------ The input ------

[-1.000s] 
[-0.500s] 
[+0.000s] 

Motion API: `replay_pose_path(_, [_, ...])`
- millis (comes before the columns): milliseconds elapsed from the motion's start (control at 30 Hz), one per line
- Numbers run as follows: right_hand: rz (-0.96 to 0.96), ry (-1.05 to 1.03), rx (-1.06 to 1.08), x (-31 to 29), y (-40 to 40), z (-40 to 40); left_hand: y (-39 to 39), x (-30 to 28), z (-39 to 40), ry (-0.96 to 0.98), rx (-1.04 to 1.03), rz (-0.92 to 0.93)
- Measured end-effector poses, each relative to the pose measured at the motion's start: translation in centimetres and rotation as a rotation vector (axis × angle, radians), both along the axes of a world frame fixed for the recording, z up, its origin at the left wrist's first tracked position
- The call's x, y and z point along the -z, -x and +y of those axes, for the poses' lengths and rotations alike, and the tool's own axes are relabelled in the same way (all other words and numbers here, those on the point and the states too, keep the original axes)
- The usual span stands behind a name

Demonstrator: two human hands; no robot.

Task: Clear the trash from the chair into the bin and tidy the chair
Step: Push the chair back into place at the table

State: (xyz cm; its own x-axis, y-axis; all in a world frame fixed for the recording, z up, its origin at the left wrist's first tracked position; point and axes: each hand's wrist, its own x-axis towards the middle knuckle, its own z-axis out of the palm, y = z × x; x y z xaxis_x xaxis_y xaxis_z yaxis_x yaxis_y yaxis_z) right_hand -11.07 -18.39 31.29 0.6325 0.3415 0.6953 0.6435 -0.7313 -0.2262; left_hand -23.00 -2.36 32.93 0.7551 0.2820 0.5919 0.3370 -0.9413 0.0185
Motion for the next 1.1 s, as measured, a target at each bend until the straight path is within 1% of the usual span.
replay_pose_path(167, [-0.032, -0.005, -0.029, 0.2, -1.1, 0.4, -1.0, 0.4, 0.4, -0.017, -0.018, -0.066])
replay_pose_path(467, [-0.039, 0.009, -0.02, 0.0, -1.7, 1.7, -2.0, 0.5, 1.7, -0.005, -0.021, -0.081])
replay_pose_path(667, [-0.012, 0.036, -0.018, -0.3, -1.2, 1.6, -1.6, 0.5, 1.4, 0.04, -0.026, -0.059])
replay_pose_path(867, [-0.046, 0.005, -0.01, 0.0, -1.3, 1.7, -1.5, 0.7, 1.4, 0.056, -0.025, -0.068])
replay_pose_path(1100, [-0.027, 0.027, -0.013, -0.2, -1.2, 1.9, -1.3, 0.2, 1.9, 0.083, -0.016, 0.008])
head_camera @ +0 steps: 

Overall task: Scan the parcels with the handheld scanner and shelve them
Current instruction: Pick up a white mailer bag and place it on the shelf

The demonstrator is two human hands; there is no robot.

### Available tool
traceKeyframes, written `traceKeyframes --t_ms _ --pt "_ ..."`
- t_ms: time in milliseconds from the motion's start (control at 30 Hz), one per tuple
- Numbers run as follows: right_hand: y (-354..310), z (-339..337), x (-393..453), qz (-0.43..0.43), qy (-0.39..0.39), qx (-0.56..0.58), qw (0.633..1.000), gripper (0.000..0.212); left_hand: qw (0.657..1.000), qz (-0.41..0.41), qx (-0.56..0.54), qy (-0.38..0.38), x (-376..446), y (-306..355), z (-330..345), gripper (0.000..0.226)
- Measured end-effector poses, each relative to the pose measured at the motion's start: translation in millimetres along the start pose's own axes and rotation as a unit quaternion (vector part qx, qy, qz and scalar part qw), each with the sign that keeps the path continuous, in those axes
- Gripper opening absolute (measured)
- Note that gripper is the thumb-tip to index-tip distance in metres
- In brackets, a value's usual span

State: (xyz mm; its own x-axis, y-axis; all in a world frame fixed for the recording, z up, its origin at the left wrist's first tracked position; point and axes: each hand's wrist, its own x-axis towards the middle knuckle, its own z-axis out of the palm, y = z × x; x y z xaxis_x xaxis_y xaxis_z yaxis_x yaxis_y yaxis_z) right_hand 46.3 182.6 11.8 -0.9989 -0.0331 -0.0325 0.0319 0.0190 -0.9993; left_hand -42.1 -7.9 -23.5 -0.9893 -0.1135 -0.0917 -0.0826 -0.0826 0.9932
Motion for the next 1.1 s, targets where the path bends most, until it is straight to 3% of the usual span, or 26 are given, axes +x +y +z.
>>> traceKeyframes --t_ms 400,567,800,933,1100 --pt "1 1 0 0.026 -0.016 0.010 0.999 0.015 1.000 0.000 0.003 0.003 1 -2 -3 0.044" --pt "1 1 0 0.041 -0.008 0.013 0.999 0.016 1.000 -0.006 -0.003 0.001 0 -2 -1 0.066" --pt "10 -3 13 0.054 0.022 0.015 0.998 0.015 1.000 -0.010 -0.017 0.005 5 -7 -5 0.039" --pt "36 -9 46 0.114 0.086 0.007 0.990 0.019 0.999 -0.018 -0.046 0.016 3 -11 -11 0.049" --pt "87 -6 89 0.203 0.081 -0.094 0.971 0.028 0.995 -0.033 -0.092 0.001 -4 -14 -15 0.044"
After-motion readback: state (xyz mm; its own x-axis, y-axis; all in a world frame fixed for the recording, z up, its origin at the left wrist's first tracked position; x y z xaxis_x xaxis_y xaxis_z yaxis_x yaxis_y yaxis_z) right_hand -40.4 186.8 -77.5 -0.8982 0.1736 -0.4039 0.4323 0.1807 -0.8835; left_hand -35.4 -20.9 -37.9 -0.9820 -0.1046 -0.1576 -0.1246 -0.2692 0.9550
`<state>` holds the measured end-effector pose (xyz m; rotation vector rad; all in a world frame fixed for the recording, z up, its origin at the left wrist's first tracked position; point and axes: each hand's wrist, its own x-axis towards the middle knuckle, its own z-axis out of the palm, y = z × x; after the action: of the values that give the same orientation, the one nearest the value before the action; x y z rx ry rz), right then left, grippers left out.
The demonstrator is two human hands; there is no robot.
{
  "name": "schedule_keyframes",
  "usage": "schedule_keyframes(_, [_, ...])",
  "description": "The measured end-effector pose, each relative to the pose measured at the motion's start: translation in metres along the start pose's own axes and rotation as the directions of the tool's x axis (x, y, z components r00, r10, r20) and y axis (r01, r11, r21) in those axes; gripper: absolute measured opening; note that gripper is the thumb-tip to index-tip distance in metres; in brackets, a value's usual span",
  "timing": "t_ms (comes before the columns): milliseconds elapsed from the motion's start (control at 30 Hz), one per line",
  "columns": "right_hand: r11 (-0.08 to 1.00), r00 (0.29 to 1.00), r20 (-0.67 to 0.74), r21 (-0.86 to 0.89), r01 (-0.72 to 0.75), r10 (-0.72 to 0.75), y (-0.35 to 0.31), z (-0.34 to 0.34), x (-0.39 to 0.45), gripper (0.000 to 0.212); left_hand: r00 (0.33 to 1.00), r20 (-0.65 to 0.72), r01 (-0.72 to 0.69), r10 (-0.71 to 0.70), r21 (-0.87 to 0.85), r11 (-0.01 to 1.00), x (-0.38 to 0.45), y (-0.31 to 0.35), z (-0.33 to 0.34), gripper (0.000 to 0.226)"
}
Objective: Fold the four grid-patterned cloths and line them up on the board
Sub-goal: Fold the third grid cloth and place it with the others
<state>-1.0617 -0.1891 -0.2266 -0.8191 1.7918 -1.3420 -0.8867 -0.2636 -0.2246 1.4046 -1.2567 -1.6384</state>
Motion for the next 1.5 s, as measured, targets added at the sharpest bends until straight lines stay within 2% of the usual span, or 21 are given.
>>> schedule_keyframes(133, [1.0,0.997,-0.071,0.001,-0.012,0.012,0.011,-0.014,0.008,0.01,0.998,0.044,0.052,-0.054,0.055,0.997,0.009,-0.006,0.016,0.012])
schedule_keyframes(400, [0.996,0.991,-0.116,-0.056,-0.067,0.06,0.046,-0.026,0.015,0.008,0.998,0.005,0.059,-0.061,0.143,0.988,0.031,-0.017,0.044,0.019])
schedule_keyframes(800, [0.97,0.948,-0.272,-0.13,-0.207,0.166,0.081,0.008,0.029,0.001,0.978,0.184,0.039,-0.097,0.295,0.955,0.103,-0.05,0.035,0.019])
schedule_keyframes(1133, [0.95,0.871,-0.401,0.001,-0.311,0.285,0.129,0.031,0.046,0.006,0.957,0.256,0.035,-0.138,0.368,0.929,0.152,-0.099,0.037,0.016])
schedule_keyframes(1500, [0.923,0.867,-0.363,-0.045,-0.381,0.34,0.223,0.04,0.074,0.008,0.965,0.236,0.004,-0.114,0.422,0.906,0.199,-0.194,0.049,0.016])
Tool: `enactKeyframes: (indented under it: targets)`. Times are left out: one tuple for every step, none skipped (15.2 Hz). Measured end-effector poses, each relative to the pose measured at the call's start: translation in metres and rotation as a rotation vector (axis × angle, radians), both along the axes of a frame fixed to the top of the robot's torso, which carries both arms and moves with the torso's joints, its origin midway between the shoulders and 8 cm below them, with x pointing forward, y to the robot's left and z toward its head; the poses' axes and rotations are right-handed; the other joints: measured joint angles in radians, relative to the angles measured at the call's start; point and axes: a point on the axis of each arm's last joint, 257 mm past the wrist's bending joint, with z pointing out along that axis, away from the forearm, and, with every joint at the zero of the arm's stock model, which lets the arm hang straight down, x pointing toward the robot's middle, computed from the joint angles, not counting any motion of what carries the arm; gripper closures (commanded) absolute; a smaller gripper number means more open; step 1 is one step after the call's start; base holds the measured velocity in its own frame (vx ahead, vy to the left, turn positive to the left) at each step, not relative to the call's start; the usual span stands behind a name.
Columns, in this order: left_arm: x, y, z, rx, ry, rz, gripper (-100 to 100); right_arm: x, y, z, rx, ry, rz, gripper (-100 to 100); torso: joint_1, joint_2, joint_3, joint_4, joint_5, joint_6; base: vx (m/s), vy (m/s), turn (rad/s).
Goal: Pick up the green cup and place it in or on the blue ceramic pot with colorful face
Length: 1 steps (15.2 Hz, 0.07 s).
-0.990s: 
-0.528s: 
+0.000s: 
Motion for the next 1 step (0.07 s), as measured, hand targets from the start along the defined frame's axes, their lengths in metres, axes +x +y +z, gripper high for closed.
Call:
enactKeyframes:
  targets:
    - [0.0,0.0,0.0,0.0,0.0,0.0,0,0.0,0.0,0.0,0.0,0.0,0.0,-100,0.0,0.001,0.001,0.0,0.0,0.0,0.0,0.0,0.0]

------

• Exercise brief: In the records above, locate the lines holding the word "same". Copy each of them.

• Solution to this problem:
- The call's x, y and z point along the -z, -x and +y of those axes, for the poses' lengths and rotations alike, and the tool's own axes are relabelled in the same way (all other words and numbers here, those on the point and the states too, keep the original axes)
`<state>` holds the measured end-effector pose (xyz m; rotation vector rad; all in a world frame fixed for the recording, z up, its origin at the left wrist's first tracked position; point and axes: each hand's wrist, its own x-axis towards the middle knuckle, its own z-axis out of the palm, y = z × x; after the action: of the values that give the same orientation, the one nearest the value before the action; x y z rx ry rz), right then left, grippers left out.

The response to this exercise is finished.